_Task goal_
Please copy each line below that contains the string "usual".

_Dataset extract_

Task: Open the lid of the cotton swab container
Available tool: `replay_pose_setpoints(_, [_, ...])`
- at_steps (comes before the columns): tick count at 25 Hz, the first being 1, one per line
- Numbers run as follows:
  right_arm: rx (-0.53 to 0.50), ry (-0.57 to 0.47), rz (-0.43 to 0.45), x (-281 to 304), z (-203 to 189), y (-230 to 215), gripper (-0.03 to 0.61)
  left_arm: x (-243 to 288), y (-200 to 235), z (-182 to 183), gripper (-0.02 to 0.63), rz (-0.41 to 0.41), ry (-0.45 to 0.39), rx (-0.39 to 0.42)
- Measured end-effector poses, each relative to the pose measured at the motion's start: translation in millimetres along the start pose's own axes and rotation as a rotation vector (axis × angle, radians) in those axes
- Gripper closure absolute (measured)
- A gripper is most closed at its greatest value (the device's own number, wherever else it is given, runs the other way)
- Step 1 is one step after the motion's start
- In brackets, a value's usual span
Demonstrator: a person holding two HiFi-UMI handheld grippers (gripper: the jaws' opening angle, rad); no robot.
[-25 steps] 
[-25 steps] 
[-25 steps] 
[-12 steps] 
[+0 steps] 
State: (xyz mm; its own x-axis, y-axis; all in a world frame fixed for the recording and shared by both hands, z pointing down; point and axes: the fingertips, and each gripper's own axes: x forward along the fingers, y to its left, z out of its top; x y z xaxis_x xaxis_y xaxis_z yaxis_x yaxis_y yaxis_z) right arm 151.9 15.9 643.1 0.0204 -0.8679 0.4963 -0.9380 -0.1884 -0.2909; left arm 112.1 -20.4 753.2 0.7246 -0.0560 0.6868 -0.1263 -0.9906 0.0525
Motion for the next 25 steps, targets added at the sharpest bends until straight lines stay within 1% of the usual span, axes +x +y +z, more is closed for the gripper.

_Response_
- In brackets, a value's usual span
Motion for the next 25 steps, targets added at the sharpest bends until straight lines stay within 1% of the usual span, axes +x +y +z, more is closed for the gripper.

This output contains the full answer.